**DIRECTIONS FOR THIS TASK:** Whenever the word "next" appears in a line of the data below, copy that line.

**Stored dataset items:**
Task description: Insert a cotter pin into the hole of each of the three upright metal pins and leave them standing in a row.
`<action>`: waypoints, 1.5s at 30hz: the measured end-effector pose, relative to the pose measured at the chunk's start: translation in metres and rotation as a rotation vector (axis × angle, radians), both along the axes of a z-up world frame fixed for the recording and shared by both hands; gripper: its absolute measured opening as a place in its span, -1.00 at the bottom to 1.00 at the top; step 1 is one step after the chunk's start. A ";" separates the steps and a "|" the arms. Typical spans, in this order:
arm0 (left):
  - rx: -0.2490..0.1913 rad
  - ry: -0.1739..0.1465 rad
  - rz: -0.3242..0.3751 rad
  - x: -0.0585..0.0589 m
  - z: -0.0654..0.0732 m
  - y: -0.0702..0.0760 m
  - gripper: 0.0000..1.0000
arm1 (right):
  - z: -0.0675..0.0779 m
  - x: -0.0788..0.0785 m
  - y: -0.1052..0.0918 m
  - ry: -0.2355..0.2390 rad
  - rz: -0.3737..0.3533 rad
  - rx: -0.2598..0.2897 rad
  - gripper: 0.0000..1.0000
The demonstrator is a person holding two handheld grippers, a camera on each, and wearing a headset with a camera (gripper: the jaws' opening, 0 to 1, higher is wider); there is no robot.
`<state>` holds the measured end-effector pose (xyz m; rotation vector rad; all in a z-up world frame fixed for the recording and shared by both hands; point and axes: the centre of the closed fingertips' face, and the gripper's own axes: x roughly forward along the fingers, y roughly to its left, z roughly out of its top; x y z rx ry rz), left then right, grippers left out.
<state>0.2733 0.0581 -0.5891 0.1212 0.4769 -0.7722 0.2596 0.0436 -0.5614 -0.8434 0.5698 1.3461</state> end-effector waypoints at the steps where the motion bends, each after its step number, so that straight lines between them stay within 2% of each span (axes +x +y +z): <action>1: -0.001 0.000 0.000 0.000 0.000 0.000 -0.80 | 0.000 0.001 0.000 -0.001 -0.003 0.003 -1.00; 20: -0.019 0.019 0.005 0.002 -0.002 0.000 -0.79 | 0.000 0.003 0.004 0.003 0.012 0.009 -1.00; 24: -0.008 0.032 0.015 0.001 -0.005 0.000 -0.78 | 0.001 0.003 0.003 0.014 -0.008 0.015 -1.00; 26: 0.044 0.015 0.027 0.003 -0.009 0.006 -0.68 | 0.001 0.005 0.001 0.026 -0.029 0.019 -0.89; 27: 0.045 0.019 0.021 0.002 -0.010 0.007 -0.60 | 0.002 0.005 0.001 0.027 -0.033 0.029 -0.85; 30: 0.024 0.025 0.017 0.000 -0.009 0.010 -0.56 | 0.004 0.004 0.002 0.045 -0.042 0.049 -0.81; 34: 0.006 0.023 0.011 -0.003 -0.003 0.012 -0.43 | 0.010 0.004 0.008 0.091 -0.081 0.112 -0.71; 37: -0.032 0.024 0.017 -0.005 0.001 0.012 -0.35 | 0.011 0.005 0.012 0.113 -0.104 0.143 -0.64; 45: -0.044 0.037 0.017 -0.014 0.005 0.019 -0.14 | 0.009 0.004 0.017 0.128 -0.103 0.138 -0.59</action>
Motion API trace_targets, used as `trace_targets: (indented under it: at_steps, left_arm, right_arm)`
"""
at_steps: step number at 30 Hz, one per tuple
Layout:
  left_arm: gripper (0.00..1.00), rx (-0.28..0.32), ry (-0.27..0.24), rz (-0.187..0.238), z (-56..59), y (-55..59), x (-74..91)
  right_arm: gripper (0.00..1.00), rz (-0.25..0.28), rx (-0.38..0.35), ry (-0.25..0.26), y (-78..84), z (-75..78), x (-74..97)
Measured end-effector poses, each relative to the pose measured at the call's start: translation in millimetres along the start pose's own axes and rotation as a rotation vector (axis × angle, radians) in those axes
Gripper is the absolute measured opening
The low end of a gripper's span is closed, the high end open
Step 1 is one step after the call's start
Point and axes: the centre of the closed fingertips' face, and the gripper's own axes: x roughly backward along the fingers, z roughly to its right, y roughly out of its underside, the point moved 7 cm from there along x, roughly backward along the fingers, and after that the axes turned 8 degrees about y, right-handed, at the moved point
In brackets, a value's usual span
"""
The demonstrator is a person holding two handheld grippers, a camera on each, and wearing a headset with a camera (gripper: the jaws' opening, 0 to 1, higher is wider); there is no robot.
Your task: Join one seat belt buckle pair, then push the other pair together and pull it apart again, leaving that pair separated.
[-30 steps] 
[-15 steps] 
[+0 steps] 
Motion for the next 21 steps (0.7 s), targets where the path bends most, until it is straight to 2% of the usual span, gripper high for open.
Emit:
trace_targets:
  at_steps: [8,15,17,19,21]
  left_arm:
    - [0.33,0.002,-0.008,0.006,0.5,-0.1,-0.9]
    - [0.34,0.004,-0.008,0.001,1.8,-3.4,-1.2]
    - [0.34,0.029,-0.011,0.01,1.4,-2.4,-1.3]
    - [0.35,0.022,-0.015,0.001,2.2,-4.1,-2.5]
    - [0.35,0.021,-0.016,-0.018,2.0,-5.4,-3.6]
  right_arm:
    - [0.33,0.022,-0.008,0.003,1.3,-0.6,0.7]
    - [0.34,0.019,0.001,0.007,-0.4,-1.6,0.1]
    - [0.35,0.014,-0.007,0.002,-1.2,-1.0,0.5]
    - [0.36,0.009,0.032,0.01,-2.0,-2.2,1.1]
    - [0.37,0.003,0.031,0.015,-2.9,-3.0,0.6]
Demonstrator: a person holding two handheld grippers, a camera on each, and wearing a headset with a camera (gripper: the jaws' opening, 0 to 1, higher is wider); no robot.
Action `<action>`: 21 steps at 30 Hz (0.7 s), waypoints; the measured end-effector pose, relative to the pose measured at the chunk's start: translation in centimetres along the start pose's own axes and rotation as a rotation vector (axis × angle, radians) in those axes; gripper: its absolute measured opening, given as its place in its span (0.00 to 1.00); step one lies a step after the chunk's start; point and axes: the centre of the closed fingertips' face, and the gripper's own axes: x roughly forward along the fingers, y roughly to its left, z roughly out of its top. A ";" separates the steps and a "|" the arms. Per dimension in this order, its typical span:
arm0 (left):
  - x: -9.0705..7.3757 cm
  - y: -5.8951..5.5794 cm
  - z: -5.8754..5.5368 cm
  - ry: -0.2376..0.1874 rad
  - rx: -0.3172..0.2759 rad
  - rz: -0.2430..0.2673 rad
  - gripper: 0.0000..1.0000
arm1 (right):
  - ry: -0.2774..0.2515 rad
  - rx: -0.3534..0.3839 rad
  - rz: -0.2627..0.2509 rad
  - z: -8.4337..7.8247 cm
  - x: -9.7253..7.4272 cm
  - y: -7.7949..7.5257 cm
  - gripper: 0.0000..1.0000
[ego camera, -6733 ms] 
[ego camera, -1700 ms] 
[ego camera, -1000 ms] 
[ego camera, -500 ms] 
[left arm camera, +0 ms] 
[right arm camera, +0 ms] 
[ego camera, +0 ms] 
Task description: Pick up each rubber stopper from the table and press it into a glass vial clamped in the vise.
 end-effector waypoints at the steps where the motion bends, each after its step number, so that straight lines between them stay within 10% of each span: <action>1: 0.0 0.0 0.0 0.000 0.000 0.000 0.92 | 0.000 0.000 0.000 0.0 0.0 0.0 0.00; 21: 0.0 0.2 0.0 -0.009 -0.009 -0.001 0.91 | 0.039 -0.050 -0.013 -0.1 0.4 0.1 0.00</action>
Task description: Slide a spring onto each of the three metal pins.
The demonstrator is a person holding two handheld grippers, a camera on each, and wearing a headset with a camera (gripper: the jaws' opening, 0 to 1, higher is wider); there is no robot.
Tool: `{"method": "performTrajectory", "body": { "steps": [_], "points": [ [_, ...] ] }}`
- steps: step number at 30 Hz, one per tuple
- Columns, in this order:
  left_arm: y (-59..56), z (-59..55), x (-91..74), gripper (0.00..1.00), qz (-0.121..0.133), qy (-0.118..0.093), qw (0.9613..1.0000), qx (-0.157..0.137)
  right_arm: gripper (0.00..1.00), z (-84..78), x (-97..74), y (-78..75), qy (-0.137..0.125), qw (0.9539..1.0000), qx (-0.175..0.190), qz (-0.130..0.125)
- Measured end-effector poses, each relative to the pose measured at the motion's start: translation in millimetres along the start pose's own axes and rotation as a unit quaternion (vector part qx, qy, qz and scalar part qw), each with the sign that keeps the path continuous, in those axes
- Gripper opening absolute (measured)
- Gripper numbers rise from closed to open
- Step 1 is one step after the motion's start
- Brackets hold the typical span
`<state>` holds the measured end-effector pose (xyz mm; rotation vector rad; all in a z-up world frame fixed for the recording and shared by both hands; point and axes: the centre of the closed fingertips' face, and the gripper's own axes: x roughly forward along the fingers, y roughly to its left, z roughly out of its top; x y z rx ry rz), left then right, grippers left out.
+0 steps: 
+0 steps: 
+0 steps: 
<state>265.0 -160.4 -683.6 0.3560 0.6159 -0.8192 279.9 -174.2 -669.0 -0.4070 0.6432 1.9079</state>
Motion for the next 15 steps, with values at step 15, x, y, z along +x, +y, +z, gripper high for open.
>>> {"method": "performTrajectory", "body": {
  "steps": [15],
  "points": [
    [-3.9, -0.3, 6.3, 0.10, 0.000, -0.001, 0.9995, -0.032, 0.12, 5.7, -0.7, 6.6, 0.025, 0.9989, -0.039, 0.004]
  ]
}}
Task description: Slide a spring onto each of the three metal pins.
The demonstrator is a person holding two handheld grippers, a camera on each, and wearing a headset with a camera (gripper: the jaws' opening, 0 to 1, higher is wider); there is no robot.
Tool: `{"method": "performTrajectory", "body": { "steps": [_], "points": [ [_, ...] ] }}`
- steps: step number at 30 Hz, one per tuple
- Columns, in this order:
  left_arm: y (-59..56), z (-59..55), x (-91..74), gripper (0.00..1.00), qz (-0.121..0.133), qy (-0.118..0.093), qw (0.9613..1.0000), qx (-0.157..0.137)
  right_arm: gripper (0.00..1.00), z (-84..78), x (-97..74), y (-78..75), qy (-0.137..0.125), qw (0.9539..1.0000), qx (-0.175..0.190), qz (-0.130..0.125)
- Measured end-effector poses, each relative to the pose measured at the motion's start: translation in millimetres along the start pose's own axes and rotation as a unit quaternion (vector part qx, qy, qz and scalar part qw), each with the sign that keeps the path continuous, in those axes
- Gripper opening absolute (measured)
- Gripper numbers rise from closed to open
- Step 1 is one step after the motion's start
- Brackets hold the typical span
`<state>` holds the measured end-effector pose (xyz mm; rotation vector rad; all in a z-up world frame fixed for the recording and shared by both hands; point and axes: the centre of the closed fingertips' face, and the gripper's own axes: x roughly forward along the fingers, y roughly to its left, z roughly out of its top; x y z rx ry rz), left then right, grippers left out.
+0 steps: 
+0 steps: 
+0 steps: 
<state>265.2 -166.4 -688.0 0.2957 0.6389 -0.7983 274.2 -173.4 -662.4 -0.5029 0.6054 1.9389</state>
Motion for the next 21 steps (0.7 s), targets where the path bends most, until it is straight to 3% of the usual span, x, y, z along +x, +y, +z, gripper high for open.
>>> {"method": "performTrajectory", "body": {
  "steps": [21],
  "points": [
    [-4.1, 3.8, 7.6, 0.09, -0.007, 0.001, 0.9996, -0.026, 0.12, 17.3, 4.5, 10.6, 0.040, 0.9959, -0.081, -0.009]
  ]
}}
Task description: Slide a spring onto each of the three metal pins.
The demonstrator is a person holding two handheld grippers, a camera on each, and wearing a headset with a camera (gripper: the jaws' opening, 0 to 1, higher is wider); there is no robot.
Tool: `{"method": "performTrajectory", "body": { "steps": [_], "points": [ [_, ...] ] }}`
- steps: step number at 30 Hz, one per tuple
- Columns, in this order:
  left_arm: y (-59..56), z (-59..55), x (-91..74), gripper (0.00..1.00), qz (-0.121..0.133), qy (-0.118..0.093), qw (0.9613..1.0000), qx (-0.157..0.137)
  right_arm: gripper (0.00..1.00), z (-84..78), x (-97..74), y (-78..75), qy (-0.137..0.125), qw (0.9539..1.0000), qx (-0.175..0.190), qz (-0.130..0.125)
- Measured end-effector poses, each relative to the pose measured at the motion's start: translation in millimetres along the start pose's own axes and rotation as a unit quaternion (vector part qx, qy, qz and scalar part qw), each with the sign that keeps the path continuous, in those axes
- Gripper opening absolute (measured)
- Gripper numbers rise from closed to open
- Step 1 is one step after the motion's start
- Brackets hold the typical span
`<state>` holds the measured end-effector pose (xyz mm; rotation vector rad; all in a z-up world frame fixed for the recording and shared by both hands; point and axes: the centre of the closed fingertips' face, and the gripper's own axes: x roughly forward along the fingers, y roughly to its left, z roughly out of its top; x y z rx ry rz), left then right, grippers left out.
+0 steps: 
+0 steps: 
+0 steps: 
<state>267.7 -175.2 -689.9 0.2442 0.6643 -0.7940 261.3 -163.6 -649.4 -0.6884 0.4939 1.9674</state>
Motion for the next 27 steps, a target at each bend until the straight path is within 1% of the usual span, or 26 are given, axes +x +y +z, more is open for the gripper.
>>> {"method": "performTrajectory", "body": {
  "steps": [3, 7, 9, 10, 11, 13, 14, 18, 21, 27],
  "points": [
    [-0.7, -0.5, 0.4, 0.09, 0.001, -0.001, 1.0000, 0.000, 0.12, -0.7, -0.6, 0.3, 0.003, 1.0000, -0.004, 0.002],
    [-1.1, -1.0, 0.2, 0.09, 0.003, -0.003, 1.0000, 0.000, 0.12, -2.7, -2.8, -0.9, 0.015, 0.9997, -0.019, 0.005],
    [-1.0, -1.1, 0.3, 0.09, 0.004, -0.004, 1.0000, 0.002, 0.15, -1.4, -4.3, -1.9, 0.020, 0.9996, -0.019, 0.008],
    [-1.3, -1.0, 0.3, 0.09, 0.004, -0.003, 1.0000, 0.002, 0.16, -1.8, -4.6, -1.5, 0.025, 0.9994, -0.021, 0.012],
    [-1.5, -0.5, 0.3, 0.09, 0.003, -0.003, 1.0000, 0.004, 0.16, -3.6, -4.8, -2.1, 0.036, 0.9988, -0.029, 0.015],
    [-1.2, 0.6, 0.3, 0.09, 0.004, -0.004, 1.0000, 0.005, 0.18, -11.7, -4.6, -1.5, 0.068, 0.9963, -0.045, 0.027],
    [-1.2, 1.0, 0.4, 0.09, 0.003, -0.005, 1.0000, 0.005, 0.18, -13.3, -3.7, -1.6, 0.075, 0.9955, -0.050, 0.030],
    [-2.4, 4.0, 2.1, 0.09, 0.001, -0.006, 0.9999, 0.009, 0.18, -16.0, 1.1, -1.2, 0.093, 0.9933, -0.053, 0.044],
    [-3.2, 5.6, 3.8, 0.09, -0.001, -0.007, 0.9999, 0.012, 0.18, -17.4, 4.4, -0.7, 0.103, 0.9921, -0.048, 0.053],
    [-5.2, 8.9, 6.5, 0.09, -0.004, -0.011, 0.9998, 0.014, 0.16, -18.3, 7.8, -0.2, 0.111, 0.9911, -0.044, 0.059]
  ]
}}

**EXERCISE OUTPUT:**
Motion for the next 21 steps (0.7 s), targets where the path bends most, until it is straight to 2% of the usual span, gripper high for open.
Motion for the next 15 steps, with values at step 15, x, y, z along +x, +y, +z, gripper high for open.
Motion for the next 21 steps (0.7 s), targets where the path bends most, until it is straight to 3% of the usual span, x, y, z along +x, +y, +z, gripper high for open.
Motion for the next 27 steps, a target at each bend until the straight path is within 1% of the usual span, or 26 are given, axes +x +y +z, more is open for the gripper.

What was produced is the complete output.